Katie can’t see the man’s face beneath his uniform helmet, but she knows he’s watching her closely to make sure she doesn’t try to attack him or escape. “Better.”

They walk toward the front gate.

“Miss, I’m not sure what you were doing in here that made the Commander so mad,” the guards says, walking slowly enough that she doesn’t have to take two steps for each of his. “But the Garrison is no place for little girls. You’ve got to stay away from here.”

Katie rolls her eyes. This man knows nothing.

They walk out the main doors and across the courtyard to the gate. It’s not dark out yet, but clouds are gathering. The guard nods to his comrade at the entrance, and the bars slither back into the walls.

Once they’re outside, the guard releases her. Katie rubs her sore arm.

“Do you need a ride home, Miss?” he asks.

“No,” she snaps. Her mother would have an aneurysm. “I need answers.”

The man’s posture shifts to one of defeat. “I’m sorry, Miss, but there’s nothing more I can do for you. Have a nice evening.”

The gate closes behind him.

Katie waits until she gets to her bike a quarter mile down the road to start crying. They’re tears of anger, of frustration, of guilt, of loss. None of it makes sense. What is the government hiding from the public? It’s more apparent than ever that the crash landing story was falsified. So what actually happened out there? What could have been so bad that they have to lie to everyone about it--even the crew’s own families?

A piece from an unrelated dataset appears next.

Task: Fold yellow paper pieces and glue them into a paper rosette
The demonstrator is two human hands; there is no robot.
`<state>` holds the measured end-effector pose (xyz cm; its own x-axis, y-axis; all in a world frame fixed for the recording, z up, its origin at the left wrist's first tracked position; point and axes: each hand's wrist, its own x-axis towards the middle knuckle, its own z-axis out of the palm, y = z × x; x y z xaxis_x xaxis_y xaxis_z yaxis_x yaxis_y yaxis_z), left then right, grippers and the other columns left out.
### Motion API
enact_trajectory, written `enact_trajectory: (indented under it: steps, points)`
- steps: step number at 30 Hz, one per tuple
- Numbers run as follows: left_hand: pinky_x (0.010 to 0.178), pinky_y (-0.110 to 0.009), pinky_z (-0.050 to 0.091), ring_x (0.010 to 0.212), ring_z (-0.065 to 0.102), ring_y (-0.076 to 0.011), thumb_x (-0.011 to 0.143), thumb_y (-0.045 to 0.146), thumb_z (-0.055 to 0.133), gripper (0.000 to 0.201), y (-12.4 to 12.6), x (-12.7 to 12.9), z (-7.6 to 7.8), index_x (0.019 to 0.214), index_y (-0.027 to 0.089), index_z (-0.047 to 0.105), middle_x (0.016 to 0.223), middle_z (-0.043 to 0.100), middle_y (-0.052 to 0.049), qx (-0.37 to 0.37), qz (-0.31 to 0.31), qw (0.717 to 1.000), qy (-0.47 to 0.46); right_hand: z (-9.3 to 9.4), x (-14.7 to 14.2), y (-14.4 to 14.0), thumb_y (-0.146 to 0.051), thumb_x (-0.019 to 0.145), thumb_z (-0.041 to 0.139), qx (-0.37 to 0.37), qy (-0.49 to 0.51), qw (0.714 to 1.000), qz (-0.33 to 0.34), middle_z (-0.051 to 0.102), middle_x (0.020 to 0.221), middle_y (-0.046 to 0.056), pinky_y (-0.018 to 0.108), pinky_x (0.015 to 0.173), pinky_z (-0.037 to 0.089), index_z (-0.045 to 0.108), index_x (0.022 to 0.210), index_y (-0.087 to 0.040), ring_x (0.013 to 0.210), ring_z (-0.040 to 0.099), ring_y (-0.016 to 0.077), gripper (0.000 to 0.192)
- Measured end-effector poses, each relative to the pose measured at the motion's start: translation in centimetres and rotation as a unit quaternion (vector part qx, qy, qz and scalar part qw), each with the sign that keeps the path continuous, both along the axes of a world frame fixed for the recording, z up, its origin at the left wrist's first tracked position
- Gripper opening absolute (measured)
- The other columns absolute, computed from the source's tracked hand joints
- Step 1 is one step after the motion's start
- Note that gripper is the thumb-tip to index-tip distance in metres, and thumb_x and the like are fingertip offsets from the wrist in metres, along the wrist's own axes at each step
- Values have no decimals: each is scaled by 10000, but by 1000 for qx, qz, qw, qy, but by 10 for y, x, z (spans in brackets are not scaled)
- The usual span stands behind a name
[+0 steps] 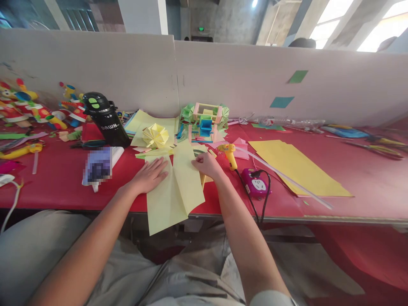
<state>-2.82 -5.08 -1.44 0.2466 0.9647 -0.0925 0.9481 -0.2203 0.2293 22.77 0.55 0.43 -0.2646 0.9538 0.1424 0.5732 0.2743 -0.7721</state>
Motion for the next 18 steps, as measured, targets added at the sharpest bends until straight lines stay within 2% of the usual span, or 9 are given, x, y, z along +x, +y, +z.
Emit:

Her bike tires crunch over gravel and pavement, kicking up dust and making her legs burn. Rain speckles the road around her, barely enough to darken the ground. She’s surprised at the precipitation, because rain is rare in a desert summer.

The memories drip into her head of another time it rained.

Back then, it had been winter. Rain was more common then but still not common enough to warrant the regular carrying of an umbrella. The officers that showed up at their door had been soaking wet.

They sent Katie upstairs while they talked to her mother. She knew something was wrong then, because she’d always been allowed to listen to Garrison news and mission updates. Many of the officer’s families had come over for dinner before. Then she heard the crying through the floorboards of her room and she’d known. One of them had come upstairs to talk to her, tell her what had happened, but it was only the last few lines of a connect-the-dots. She’d seen what the full picture was long before it was finished.

The officers had stayed for a few hours, making sure she and Mom were cared for. But later that night, when they were finally alone, Katie found her mom watching the news in the basement. Seeing those pictures of them, empty and smiling with the words “pilot error” now forever associated with them, left an itch in the back of Katie’s mind. She knew her brother and father too well, knew what they’d said about their pilot--Takashi Shirogane--too vividly to believe that any of them could have made a mistake that cost them their lives.

It took two more nights of Katie listening to her mother cry herself to sleep for Katie to begin her hunt for the truth. For the first few months, it was exhaustive internet searches, some basic hacking into the Garrison servers, and anything she could cram in around the edges of her schoolwork. But with the freedom of summer, her mission had gotten more intense and she’d found herself sneaking onto Garrison property half a dozen times--she’d been caught twice. Any answers she uncovered only raised more questions.

And now this.

She is wet with rain and sweat when she gets home forty minutes later. She parks her bike in the back of the house, fishes out her key and goes inside. Mom’s already asleep by now, so she climbs upstairs quietly. The pajamas stick to her skin like the images in her mind. It will be a long night of tossing and turning in the new information.

She needs to find the truth now more than ever.